• **Supplied data**:
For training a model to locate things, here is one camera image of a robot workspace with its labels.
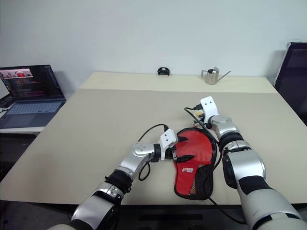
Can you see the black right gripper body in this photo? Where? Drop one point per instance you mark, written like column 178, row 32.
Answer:
column 204, row 119

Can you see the black office chair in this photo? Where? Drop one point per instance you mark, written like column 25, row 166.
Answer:
column 295, row 79

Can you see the red table tennis paddle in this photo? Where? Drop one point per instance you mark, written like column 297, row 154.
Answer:
column 199, row 146

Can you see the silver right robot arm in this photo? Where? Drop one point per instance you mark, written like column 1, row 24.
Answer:
column 244, row 165

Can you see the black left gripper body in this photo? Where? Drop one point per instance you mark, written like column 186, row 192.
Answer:
column 173, row 153

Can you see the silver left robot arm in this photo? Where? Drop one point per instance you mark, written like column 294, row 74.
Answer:
column 134, row 163

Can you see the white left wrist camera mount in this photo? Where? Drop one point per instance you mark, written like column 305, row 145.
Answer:
column 168, row 137

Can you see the black and red paddle case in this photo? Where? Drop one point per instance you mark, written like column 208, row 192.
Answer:
column 184, row 178

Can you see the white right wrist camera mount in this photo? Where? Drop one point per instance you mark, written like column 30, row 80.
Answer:
column 208, row 105

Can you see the small black clamp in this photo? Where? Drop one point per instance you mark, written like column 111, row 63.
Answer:
column 163, row 71

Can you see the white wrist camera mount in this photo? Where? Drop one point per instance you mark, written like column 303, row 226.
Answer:
column 168, row 137
column 208, row 105

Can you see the open dark laptop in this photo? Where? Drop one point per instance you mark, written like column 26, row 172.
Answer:
column 31, row 110

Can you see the steel watering can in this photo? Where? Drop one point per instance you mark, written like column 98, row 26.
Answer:
column 212, row 77

• **Task directions**:
Copy out every line in the entries above that holds "white".

• **Solved problem**:
Can you see the white left wrist camera mount in this photo? Where? Drop one point per instance you mark, written like column 305, row 145.
Can you see the white right wrist camera mount in this photo? Where? Drop one point per instance you mark, written like column 30, row 80.
Can you see the white wrist camera mount in this photo? Where? Drop one point per instance you mark, written like column 303, row 226.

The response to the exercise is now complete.